Crest of SoulsCrest of Souls
Chapitre 20

Chapitre 18

Chapitre 20/4050%~16 min de lecture3 157 mots

Il avait essayé de faire le trajet à pied pour ménager le peu d'argent qui lui restait, mais après s'être sans cesse égaré dans des ruelles et des rues qu'il n'avait jamais vues, il n'avait eu d'autre choix que de reprendre une voiture publique pour le Quartier des Marchands.

* * *

La clochette tinta quand il poussa la porte à demi fermée, et une voix guillerette résonna aussitôt derrière le comptoir.

« Bienvenue », dit Lev avec un sourire qui se mua vite en moue avant de redevenir un sourire. « Vous. Pourquoi vous revenez ici ? » Les yeux de Lev fouillèrent anxieusement derrière Elmer. « Patty ? »

« Je suis venu seul », lui dit Elmer en s'avançant devant le comptoir. « J'ai une requête », ajouta-t-il tout en promenant le regard dans la boutique remplie d'objets à couper le souffle, ses yeux s'attardant un instant sur la montre à gousset qu'il convoitait tant. Si seulement il avait eu l'argent à y consacrer.

« Alors ? » dit Lev, tirant Elmer de sa contemplation pour lui montrer la joue de son joli visage posée sur sa paume tandis qu'il s'accoudait nonchalamment au comptoir.

Elmer s'éclaircit la gorge et fit glisser un papier vers Lev. « C'est vous qui avez donné ça à la dame-au— » Il s'interrompit. « —à Patsy, n'est-ce pas ? »

Lev le toisa, puis regarda le papier. « Mon écriture, oui. » Il hocha la tête et ramena les yeux sur Elmer. « C'est bien moi.
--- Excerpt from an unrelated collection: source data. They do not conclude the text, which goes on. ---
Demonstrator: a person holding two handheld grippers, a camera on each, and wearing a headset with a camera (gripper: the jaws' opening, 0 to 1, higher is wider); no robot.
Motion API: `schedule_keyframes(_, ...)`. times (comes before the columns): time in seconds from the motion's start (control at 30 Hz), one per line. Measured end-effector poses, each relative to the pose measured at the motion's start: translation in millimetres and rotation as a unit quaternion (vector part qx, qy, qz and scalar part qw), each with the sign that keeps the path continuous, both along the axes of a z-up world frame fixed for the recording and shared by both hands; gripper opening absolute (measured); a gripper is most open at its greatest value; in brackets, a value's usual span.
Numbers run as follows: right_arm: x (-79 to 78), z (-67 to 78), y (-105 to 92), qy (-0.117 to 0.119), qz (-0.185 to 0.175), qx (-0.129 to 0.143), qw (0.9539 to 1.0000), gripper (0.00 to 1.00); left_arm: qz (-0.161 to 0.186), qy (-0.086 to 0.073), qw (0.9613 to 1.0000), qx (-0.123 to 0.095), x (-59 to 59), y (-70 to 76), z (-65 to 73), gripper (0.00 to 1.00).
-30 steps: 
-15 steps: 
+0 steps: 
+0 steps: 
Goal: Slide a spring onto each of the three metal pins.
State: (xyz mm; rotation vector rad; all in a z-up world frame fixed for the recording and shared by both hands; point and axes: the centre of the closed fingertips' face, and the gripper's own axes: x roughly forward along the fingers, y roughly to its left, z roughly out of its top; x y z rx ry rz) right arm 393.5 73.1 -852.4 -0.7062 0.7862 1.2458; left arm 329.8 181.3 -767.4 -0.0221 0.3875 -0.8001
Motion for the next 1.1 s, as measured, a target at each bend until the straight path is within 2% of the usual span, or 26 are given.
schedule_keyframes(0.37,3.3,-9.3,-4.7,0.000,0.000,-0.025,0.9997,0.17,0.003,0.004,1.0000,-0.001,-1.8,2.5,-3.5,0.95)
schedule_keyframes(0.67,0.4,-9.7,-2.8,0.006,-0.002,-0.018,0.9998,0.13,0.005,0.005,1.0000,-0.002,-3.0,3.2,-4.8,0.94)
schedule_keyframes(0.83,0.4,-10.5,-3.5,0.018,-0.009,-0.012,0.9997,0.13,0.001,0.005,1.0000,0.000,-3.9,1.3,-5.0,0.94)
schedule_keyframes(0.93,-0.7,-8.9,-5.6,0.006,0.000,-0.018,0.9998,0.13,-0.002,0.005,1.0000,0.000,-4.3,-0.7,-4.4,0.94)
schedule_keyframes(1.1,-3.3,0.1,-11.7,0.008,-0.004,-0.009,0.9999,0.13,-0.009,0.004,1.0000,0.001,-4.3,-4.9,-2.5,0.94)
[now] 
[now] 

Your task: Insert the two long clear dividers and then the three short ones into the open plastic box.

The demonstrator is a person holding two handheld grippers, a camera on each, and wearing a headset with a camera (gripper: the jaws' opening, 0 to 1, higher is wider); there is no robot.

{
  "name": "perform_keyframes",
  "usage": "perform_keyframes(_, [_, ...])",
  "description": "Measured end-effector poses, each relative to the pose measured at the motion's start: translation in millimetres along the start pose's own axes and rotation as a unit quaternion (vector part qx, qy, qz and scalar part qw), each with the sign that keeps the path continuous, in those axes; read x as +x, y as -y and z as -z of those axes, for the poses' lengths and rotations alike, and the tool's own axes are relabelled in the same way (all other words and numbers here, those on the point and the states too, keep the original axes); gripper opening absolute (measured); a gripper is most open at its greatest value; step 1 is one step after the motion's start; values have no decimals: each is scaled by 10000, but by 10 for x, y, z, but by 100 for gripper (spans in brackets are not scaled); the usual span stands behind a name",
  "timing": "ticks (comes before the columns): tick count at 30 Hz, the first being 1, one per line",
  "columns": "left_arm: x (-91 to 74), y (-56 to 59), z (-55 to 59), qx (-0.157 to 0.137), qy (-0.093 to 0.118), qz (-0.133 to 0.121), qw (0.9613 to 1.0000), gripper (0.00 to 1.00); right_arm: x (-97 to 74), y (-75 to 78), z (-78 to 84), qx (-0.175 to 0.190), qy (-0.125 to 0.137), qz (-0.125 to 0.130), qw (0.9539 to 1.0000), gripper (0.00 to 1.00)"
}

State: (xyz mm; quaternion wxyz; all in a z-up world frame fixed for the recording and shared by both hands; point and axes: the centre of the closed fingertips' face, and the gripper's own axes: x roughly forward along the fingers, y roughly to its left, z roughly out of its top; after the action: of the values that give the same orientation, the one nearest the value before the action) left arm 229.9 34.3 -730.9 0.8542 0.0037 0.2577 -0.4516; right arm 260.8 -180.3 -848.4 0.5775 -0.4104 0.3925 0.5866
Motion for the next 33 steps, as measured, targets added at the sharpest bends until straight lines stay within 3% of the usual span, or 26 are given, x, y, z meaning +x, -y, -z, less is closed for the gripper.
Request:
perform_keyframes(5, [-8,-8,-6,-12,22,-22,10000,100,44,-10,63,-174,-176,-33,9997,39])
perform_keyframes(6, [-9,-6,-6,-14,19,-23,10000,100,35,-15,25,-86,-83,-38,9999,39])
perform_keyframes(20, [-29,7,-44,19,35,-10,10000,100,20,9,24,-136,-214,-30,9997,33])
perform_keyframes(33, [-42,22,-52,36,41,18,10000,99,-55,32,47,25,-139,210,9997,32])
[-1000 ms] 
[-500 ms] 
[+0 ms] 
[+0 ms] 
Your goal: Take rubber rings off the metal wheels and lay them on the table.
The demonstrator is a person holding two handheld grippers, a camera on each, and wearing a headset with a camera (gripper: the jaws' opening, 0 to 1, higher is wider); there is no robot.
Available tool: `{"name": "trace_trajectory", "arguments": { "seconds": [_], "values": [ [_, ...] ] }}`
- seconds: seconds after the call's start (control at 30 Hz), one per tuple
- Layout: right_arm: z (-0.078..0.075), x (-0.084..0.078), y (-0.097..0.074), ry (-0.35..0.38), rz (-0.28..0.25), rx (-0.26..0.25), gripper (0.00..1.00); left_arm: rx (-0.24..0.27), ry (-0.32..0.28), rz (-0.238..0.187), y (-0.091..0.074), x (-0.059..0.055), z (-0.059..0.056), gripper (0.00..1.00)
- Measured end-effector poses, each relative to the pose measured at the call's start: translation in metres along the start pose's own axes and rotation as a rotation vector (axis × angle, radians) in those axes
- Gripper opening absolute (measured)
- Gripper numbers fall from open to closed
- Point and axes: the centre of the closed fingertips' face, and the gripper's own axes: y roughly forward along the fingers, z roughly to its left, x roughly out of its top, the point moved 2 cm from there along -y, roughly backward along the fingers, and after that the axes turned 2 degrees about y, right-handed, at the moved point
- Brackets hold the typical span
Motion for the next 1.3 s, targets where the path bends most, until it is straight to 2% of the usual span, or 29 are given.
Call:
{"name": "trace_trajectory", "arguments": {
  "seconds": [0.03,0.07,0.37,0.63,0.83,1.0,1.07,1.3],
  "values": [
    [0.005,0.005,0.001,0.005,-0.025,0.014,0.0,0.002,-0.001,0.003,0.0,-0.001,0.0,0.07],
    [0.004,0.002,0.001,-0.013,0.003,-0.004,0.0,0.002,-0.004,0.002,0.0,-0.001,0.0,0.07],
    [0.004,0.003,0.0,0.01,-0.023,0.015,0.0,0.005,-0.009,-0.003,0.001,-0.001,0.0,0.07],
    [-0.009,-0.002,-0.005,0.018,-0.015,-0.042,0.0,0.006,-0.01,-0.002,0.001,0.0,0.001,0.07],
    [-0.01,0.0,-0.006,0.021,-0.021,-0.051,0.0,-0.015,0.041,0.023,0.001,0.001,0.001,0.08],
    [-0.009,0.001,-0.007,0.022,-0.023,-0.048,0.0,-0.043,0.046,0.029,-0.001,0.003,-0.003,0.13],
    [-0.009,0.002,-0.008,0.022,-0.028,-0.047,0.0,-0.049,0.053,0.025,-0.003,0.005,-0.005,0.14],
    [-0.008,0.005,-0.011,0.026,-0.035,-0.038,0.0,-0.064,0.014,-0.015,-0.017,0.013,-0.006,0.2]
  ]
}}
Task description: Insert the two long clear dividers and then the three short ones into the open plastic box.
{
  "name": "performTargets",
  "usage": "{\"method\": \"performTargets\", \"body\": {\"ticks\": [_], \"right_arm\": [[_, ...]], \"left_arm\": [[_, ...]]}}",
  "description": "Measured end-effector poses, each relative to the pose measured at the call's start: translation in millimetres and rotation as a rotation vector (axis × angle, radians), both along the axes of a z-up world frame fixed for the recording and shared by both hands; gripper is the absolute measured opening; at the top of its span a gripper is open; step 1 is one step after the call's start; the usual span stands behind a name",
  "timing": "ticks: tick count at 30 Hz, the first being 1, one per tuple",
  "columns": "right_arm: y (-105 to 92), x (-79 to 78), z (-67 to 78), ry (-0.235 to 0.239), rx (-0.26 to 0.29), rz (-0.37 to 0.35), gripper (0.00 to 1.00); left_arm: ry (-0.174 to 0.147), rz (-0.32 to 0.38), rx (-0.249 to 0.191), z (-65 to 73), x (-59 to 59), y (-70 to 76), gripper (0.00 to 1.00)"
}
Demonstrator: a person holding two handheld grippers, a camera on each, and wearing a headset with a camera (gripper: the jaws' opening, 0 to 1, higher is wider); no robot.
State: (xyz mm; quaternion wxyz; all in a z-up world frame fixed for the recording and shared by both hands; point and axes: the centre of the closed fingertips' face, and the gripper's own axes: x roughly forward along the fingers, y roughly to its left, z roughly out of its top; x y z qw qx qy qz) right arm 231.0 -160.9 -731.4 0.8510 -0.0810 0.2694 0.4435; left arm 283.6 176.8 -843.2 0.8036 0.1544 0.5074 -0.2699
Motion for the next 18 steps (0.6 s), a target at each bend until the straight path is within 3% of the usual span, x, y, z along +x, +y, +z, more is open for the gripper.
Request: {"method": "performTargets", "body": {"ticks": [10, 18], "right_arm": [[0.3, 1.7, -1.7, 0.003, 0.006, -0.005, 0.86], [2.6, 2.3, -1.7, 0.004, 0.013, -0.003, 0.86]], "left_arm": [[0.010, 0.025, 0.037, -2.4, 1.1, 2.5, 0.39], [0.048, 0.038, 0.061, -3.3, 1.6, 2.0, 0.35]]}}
Et quel rapport avec votre requête ? »

Une brève pensée frappa soudain Elmer. Il se demanda s'il devait poser des questions sur son propriétaire et savoir si Lev était la personne dont il avait si peur. Mais il chassa aussitôt cette idée et expira de façon indistincte, avant de faire glisser un autre papier vers Lev. Il n'avait pas le temps de se soucier des frayeurs d'autrui.

« Je veux acheter ces ingrédients, pouvez-vous m'aider ? » dit Elmer.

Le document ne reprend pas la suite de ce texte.